Apache OpenOffice (AOO) Bugzilla – Issue 15799
MS-Word import fails, FlatXMLWriter produces invalid XML
Last modified: 2013-08-07 14:41:36 UTC
With the attached MS-Word document, it doesn't convert quite right. But even much worse, the resulting XML with FlatXMLWriter is invalid. The problem is that the original MS-Word document contains a vertical tab character (0xb). (On the "To:" line of this fax). In MS-Word, this puts the following text on the next line. OpenOffice can't handle this and displays a wierd character on the screen instead of putting it on the next line. Ok, this is annoying, but what is disasterous is that when using the FlatXMLWriter, the resulting XML is invalid because the control character is put directly into the output, and Java XML parsers barf on it. From my reading of the W3C XML spec (http://www.w3.org/TR/2000/REC-xml-20001006.html#NT-Char) vertical tab characters are illegal. This is a big problem for our project at the National Archive which plans to do long term storage with OpenOffice flat format because we have a lot of MS-Word documents that we can't convert. I think you need a dual resolution of this. Fix the MS-Word import, but more importantly, put more checking in your FlatXMLFilter to stop it producing invalid XML EVER!
Reassigned to MRU
MRU->CMC: if I understood correctly, by a "vertical tab" he means a "line break". Would it be possible to import the line break from the form field into Writer's input field? BTW: It is possible to have a line break in Writer's Input field.
>if I understood correctly, by a "vertical tab" he means a >"line break" No, I mean the ASCII character for "vertical tab" - "VT" which is 0xb hex 013 oct 11 dec. This is different to either carriage return or line feed. Although, in the original MS-Word file it seems to be represented visually by a new line.
VT Hex 0x0b dec 11 is used in word as a hard line break. in writer we use LF hex 0xa dev 12 for that purpose. I'll look into it. We do the conversion elsewhere in office, just not inside fields results.
Fixed, but a little risky for 1.1. Will make fix available in 2.0
reopen to reassign
cmc->mru: Working in limerickfilterteam08
Checked fix with internal CWS filterteam08.

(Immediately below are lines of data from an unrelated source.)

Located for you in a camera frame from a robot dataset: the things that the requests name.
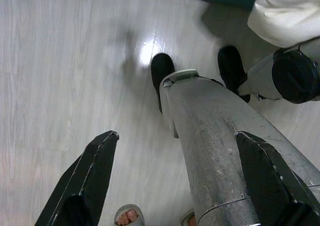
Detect cream blanket with black print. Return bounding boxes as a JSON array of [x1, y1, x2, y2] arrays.
[[247, 0, 320, 49]]

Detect black robot foot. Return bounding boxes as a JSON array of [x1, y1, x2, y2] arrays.
[[217, 45, 252, 104], [150, 52, 176, 114]]

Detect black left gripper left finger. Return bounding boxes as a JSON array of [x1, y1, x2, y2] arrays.
[[34, 130, 120, 226]]

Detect beige open-toe slipper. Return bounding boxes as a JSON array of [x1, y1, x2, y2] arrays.
[[180, 208, 198, 226], [114, 203, 146, 226]]

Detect silver robot right leg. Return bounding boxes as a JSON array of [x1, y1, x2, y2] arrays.
[[238, 35, 320, 104]]

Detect silver robot left leg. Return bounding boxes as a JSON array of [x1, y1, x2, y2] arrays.
[[159, 69, 320, 226]]

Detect silver robot leg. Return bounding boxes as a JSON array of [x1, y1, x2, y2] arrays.
[[159, 69, 320, 226], [238, 35, 320, 104]]

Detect black robot left foot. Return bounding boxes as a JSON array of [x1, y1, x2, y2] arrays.
[[150, 52, 176, 114]]

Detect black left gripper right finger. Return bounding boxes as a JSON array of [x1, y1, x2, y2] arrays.
[[235, 130, 320, 226]]

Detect black robot right foot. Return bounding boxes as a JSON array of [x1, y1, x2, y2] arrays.
[[217, 45, 252, 104]]

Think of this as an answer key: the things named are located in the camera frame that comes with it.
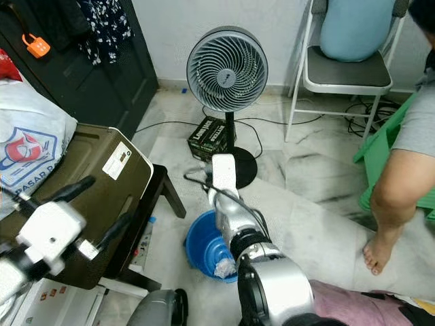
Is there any floral hanging cloth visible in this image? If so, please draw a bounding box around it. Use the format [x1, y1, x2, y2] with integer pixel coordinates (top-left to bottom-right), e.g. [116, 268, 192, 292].
[78, 0, 132, 67]

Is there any light blue cushion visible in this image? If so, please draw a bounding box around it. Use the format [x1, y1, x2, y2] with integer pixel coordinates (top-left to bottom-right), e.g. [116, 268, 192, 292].
[319, 0, 396, 63]

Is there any white folding chair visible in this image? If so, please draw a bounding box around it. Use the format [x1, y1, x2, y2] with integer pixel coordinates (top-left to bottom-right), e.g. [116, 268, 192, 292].
[284, 0, 408, 143]

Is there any paper wad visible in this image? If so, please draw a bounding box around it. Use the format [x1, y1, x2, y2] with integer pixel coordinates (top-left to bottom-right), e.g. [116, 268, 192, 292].
[214, 257, 239, 279]

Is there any brown plastic stool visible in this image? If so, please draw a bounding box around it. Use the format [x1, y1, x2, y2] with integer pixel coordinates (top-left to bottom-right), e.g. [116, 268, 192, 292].
[0, 124, 186, 291]

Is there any black floor cable bundle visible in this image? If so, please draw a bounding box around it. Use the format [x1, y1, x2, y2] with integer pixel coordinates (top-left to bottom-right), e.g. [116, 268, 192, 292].
[343, 98, 400, 137]

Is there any grey standing fan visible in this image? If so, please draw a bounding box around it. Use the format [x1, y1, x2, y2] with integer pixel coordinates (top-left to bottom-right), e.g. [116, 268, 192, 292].
[186, 26, 269, 189]

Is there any green plastic stool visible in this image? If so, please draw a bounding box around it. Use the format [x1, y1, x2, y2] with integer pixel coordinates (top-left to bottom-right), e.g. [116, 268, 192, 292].
[353, 92, 435, 221]

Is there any white printed plastic bag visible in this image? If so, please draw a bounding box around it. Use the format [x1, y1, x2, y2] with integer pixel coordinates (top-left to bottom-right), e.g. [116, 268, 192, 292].
[0, 79, 78, 218]

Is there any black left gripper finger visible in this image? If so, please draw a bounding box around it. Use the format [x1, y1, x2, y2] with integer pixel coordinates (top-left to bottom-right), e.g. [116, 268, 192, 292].
[99, 213, 134, 253]
[49, 175, 98, 206]

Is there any orange padlock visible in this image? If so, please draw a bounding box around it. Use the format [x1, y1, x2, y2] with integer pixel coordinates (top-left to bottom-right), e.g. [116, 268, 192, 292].
[22, 33, 51, 58]

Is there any silver left robot leg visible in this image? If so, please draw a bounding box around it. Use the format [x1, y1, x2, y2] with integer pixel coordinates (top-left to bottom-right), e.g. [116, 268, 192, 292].
[128, 289, 190, 326]

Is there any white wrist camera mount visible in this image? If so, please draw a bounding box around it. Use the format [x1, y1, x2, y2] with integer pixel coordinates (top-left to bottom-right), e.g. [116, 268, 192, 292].
[17, 200, 89, 266]
[211, 153, 239, 198]

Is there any blue plastic bucket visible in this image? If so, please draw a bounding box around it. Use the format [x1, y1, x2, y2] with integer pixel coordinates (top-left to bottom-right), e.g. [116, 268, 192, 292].
[185, 209, 239, 283]

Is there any red bag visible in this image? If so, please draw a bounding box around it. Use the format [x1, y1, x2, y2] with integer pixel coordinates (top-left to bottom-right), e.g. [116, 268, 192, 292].
[0, 49, 22, 82]

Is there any black cardboard box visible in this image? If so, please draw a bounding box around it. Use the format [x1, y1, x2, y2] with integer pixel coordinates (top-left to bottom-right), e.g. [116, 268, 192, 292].
[187, 115, 228, 162]

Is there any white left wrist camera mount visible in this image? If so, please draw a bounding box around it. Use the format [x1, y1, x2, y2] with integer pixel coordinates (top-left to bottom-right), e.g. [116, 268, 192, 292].
[17, 200, 89, 266]

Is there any black wardrobe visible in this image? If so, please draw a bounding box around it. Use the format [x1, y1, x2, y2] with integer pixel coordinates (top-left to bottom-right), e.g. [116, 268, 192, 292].
[0, 0, 158, 140]

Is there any white printed cardboard box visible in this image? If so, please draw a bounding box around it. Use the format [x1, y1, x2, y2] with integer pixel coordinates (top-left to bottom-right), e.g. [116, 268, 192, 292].
[10, 277, 130, 326]

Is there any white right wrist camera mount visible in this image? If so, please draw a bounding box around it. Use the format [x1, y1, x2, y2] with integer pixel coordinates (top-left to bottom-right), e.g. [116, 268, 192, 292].
[211, 153, 239, 198]

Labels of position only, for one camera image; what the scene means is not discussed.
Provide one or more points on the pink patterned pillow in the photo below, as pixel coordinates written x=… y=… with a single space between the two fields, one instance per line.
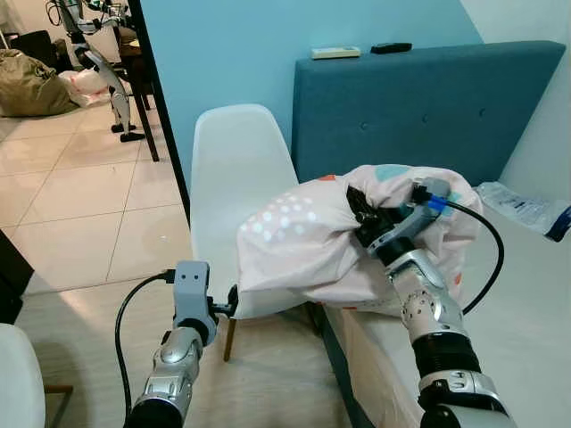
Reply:
x=294 y=250

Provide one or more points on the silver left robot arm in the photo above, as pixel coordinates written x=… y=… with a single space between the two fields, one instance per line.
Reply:
x=174 y=374

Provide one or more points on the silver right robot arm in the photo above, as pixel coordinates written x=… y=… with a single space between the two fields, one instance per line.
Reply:
x=428 y=303

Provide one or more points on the black chair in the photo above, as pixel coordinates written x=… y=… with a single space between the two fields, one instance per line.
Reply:
x=36 y=46

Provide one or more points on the blue padded headboard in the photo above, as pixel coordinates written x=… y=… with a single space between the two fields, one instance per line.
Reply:
x=419 y=107

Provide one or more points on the clear plastic bag blue label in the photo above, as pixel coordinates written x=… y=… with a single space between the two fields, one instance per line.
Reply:
x=517 y=205

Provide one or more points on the white remote control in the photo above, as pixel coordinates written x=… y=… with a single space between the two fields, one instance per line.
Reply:
x=335 y=53

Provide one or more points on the black remote control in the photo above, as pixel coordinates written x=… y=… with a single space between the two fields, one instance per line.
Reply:
x=391 y=48

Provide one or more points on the black furniture piece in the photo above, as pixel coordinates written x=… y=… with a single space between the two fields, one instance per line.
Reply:
x=13 y=276

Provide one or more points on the silver humanoid robot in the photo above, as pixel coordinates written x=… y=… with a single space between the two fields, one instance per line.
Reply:
x=111 y=80

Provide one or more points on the white pink plastic bag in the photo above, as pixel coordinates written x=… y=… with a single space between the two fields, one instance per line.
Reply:
x=87 y=85

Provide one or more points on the olive green bag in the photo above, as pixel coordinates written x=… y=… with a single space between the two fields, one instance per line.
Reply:
x=31 y=89

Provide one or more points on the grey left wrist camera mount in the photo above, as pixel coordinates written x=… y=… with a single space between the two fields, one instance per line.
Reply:
x=191 y=290

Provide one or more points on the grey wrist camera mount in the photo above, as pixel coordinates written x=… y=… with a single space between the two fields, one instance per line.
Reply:
x=191 y=290
x=426 y=209

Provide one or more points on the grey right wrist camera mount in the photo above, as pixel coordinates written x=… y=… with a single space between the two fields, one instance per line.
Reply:
x=426 y=209

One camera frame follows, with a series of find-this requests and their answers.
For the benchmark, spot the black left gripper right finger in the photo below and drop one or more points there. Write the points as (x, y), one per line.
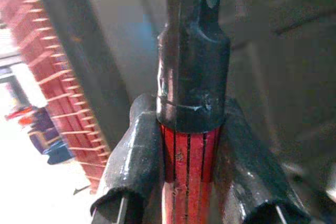
(249, 171)

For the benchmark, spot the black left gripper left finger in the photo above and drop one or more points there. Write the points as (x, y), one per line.
(131, 161)

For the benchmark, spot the grey metal shelf rack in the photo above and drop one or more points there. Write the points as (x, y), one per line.
(86, 51)

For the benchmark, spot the pink plastic basket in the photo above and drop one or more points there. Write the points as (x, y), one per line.
(52, 72)

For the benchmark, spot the grey steel cabinet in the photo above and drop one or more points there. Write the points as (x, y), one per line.
(288, 51)

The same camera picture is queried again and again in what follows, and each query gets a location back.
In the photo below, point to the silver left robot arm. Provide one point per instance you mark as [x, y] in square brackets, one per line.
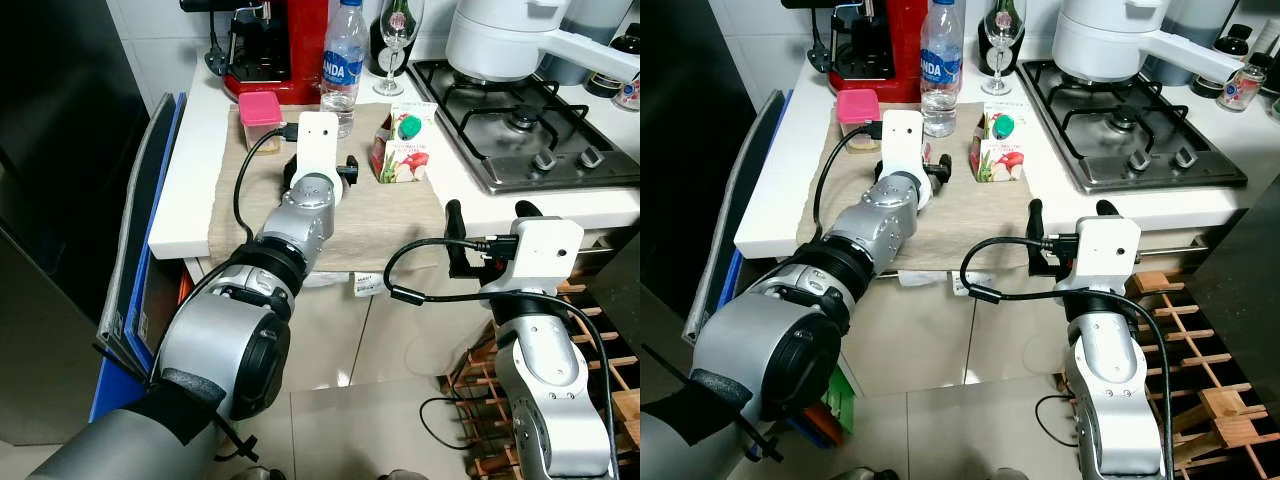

Fix verified. Wil be included in OO .20.
*** Issue 17493 has been marked as a duplicate of this issue. ***
Hi, I found that this issue is Fixed, but target is OOo 2.0. Please consider to include this in OOo 1.1.1 if possible. Thankyou
No, as CMC pointed out, a bit too risky for OO 1.1.1. Will leave this as 2.0 fix.
Closed. Works with OO 2.0 snapshot build 680m28.